Aim of the task |
Starting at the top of the entries, restate word for word each line up to and including the one with "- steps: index".

Material for this task |
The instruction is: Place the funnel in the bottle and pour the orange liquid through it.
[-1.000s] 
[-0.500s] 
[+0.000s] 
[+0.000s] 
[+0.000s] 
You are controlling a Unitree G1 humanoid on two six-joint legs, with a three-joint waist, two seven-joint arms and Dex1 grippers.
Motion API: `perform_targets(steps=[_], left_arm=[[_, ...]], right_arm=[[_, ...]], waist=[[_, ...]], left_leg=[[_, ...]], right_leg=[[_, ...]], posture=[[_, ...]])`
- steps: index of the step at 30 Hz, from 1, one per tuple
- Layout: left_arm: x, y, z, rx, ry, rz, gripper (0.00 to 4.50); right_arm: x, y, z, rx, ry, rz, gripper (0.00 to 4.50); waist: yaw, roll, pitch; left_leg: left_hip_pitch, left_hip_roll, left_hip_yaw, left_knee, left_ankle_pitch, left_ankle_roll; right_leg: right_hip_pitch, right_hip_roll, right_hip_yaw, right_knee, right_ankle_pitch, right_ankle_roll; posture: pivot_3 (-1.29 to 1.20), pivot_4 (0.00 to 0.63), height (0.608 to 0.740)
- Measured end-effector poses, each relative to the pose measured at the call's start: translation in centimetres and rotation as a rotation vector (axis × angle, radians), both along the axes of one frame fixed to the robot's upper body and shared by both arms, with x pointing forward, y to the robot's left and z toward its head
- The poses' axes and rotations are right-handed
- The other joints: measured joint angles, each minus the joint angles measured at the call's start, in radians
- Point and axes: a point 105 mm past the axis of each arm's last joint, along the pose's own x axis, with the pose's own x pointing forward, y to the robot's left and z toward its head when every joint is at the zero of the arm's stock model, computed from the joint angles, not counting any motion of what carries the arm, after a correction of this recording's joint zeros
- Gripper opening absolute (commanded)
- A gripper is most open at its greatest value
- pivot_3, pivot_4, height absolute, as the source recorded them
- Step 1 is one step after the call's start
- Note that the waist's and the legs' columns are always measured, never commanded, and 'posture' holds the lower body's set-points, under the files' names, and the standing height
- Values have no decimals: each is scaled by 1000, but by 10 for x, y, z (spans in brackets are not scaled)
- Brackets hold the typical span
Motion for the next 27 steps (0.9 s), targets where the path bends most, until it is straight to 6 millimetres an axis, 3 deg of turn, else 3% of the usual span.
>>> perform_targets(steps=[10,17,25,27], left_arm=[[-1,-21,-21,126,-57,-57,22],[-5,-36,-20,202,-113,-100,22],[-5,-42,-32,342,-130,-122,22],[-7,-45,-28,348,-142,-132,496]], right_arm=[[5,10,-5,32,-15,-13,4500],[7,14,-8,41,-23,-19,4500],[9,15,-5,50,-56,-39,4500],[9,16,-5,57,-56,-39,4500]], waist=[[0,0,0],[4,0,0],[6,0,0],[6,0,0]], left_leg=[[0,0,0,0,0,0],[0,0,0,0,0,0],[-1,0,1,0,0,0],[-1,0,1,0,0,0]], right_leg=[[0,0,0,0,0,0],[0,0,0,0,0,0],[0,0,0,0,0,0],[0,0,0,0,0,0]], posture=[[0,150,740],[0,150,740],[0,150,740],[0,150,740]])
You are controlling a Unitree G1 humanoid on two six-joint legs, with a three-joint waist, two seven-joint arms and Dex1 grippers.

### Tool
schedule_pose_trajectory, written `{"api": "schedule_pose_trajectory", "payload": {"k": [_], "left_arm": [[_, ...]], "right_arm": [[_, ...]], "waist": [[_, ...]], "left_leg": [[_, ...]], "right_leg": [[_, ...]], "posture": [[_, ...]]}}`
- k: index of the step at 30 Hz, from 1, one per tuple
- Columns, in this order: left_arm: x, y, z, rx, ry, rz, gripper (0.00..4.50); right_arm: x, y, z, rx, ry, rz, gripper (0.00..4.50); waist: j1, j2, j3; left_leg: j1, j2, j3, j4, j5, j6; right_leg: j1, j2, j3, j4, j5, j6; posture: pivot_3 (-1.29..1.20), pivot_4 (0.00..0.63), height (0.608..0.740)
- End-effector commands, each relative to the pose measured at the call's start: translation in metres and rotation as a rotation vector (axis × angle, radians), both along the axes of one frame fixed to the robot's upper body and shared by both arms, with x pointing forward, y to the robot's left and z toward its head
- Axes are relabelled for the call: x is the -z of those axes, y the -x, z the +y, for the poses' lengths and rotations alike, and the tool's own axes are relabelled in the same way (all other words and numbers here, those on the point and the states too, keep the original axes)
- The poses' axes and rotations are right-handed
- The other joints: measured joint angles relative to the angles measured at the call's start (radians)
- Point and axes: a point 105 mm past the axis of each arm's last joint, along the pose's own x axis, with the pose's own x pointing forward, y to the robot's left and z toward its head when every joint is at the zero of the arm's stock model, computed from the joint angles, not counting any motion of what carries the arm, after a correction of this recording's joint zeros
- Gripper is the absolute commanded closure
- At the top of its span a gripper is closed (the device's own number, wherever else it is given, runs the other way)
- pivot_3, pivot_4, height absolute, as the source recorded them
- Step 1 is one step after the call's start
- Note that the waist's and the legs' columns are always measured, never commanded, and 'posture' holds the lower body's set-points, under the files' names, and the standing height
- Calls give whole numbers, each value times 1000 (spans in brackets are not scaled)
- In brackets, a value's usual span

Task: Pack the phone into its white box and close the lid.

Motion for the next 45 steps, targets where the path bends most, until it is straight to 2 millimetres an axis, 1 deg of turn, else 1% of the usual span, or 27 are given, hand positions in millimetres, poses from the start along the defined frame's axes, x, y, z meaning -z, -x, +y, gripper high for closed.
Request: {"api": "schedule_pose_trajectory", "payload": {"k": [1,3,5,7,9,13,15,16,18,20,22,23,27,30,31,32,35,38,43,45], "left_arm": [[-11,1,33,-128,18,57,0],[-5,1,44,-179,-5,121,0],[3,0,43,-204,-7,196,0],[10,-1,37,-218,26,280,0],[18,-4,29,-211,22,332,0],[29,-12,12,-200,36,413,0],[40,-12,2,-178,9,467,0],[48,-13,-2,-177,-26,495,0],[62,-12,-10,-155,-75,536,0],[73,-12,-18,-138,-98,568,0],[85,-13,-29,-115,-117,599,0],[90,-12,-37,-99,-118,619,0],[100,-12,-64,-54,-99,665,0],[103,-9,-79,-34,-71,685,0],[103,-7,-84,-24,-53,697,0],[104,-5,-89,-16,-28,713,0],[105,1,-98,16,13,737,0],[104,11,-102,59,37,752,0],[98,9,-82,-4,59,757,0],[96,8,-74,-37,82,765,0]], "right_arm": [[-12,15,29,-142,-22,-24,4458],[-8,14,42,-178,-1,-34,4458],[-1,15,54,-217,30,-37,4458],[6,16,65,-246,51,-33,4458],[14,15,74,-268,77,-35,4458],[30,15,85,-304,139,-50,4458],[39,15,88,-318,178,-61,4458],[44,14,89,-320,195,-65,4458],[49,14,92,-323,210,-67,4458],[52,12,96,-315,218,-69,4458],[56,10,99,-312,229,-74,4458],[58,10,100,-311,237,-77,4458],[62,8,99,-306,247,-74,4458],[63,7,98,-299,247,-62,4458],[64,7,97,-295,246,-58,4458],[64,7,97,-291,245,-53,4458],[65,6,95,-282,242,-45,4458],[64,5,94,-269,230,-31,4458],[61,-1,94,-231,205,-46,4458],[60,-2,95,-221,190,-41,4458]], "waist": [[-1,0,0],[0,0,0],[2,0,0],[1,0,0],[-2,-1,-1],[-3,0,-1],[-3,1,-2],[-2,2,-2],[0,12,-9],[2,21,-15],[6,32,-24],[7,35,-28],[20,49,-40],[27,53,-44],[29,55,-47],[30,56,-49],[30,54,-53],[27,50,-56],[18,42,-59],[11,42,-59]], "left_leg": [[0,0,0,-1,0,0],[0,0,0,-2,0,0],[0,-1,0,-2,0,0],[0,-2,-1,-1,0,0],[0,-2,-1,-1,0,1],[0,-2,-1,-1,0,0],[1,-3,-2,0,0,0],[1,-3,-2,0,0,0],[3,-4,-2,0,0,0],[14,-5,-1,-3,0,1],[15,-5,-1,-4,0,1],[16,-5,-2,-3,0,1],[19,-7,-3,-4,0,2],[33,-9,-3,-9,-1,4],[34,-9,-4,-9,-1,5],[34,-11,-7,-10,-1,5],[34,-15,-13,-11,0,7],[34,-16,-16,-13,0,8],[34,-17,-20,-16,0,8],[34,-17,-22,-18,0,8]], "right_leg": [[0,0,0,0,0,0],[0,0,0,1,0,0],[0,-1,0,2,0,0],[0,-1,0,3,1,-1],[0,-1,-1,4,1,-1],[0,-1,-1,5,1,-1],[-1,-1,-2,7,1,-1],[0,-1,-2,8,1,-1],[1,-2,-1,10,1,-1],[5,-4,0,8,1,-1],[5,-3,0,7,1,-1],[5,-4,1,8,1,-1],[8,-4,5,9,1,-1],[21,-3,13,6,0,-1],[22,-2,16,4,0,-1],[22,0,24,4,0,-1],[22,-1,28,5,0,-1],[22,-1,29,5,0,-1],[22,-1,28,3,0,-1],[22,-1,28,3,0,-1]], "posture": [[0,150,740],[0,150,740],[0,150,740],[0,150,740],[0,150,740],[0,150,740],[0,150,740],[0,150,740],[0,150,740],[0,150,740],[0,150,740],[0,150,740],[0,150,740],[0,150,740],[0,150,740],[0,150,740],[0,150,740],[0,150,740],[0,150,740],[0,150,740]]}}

Finished task |
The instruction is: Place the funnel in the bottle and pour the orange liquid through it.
[-1.000s] 
[-0.500s] 
[+0.000s] 
[+0.000s] 
[+0.000s] 
You are controlling a Unitree G1 humanoid on two six-joint legs, with a three-joint waist, two seven-joint arms and Dex1 grippers.
Motion API: `perform_targets(steps=[_], left_arm=[[_, ...]], right_arm=[[_, ...]], waist=[[_, ...]], left_leg=[[_, ...]], right_leg=[[_, ...]], posture=[[_, ...]])`
- steps: index of the step at 30 Hz, from 1, one per tuple

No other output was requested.